- [TASK GOAL]
Looking at the listing below, how many lines include "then"? Answer with the number only.

--------------------------------------------------

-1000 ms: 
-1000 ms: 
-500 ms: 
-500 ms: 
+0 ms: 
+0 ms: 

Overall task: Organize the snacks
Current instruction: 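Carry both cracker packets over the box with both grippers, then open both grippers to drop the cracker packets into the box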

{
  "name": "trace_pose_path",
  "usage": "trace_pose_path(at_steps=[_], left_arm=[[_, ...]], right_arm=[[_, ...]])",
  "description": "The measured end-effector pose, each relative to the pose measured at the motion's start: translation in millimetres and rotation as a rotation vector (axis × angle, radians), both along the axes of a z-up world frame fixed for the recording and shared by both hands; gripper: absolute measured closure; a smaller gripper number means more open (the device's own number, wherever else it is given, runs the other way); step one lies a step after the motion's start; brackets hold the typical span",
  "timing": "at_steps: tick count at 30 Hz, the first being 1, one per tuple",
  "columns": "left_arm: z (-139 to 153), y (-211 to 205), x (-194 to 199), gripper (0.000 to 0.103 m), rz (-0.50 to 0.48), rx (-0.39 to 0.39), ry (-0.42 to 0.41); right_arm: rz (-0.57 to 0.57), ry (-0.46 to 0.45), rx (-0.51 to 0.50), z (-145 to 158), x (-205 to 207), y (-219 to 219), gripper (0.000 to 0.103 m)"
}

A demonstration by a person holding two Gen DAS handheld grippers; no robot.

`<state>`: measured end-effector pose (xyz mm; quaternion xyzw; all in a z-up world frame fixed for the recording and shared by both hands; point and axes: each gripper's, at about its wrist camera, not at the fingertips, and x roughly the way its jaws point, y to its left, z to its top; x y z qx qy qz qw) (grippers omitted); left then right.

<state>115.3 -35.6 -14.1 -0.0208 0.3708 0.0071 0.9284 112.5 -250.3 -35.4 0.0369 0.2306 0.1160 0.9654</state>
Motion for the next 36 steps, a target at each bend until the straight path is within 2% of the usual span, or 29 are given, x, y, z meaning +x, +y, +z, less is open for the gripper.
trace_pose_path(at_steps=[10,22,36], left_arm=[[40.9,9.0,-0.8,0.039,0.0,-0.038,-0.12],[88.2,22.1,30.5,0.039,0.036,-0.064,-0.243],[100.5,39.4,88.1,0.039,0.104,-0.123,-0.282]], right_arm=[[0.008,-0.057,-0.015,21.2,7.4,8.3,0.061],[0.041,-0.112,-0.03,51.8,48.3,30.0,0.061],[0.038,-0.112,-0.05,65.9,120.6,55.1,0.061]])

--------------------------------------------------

- [TASK OUTPUT]
2